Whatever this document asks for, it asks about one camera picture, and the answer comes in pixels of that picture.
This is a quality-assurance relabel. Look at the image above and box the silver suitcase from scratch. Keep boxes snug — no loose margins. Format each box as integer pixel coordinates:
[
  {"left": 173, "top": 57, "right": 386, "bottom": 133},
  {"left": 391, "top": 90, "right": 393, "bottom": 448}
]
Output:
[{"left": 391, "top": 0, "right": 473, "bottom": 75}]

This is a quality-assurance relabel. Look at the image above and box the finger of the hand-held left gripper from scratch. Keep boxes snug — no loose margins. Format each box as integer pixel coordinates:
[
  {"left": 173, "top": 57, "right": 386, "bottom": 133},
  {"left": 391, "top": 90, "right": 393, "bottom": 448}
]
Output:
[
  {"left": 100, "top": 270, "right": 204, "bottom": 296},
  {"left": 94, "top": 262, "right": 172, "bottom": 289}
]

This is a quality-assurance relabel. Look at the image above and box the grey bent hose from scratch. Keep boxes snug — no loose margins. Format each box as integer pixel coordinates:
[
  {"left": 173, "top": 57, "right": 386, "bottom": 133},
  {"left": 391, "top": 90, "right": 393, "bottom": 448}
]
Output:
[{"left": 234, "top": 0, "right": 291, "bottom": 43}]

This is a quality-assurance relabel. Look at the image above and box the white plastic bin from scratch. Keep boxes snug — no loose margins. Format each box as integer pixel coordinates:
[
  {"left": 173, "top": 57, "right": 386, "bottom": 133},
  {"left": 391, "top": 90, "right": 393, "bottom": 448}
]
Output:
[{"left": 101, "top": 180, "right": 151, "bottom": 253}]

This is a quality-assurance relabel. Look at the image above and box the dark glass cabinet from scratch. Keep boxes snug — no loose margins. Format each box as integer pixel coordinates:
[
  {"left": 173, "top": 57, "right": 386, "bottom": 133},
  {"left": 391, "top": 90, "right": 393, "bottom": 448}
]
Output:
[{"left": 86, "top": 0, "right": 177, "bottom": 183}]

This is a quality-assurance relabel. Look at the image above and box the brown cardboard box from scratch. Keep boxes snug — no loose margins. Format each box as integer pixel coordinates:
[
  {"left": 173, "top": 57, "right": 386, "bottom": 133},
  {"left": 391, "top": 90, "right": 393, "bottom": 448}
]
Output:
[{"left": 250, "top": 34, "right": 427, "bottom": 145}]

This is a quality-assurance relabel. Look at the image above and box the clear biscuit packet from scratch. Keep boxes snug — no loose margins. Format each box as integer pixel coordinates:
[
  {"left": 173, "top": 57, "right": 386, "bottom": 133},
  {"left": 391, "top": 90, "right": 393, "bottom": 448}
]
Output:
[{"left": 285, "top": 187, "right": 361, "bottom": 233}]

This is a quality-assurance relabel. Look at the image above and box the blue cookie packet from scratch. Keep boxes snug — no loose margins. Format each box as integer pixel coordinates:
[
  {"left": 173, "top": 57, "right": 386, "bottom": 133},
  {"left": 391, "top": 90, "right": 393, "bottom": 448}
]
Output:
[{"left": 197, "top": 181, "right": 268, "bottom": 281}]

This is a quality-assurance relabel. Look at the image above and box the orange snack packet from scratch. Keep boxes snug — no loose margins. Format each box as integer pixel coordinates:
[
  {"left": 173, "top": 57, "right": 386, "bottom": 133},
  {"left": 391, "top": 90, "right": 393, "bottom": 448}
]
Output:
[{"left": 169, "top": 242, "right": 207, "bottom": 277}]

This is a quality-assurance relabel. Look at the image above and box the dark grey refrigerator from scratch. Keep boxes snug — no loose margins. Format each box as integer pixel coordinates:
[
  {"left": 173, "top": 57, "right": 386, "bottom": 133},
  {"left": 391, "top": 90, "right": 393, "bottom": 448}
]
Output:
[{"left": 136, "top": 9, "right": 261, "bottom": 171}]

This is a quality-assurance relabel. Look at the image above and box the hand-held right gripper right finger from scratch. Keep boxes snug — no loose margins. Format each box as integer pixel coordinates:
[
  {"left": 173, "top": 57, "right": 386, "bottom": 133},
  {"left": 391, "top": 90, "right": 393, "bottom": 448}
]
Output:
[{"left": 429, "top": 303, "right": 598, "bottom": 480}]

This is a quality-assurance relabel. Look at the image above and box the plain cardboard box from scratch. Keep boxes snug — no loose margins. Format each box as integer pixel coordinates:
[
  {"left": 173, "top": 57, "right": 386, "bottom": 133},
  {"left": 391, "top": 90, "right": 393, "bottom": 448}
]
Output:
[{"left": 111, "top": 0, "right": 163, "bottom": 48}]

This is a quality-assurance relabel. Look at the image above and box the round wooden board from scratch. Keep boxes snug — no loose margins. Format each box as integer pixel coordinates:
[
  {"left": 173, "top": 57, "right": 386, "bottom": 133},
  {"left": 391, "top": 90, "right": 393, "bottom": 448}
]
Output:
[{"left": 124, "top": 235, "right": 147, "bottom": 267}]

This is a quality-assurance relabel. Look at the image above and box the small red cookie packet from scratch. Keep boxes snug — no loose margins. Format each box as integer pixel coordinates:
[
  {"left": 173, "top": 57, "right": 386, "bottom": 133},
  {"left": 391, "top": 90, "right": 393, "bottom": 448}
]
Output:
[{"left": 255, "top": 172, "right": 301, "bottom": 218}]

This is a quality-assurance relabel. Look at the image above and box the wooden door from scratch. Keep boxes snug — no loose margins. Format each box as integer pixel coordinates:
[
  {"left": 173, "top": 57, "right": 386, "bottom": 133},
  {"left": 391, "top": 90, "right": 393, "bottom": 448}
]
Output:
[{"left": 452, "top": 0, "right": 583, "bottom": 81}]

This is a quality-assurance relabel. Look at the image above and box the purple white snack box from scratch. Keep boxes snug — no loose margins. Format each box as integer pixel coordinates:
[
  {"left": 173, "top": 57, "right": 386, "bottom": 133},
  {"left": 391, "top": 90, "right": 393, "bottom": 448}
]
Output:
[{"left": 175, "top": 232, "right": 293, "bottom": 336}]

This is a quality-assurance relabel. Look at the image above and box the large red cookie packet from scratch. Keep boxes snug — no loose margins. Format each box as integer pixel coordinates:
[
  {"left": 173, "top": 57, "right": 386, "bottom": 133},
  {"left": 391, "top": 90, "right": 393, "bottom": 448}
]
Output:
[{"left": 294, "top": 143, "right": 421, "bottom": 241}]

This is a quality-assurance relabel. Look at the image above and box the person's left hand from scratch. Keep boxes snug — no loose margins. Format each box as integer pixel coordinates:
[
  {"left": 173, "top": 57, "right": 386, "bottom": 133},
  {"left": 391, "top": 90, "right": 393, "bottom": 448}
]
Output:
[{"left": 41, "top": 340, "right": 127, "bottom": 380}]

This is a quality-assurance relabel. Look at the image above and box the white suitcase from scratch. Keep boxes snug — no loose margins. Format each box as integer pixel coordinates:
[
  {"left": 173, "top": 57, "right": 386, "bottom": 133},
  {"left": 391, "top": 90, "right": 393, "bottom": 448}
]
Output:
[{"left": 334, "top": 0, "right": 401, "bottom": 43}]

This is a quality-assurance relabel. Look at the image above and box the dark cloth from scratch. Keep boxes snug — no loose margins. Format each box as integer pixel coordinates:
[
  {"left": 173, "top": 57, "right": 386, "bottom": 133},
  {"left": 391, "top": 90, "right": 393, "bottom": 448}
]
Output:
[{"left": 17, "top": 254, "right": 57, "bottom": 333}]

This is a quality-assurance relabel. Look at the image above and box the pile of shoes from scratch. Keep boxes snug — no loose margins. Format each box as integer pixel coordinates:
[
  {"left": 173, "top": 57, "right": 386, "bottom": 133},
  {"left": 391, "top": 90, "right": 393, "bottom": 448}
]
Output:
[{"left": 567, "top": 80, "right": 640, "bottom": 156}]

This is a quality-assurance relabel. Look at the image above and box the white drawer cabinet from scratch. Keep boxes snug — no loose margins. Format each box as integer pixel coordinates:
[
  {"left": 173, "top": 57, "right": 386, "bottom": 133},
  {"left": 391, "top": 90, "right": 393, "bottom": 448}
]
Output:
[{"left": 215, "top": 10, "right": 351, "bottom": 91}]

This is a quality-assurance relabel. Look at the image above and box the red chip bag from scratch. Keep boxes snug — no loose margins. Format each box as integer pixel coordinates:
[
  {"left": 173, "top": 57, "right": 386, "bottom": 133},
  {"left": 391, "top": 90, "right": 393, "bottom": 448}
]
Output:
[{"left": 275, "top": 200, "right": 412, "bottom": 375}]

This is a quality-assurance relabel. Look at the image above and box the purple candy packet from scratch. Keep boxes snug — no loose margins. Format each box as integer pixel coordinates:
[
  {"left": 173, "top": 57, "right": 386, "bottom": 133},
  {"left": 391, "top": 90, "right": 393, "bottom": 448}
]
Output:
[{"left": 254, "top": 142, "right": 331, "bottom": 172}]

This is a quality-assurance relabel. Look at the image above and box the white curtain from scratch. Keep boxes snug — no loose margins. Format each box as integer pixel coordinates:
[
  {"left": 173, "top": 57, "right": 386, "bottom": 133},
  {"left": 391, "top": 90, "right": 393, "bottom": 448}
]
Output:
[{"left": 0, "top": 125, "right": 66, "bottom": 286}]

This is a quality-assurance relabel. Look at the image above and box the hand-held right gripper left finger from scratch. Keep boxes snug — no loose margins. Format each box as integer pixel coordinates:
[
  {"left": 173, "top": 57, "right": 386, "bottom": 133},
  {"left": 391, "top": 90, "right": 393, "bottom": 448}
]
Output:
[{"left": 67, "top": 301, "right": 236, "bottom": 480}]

+--

* _Action item_: If a line in the records holds the string "gripper", copy it.

* _Response_:
This is a quality-assurance relabel. Look at the image above and box the finger of the hand-held left gripper from scratch. Keep boxes snug — no loose margins. Format each box as integer pixel coordinates:
This is a quality-assurance relabel. Look at the image above and box the hand-held right gripper right finger from scratch. Keep boxes snug — no loose margins. Format each box as integer pixel coordinates:
This is a quality-assurance relabel. Look at the image above and box the hand-held right gripper left finger from scratch. Keep boxes snug — no loose margins. Format each box as integer pixel coordinates:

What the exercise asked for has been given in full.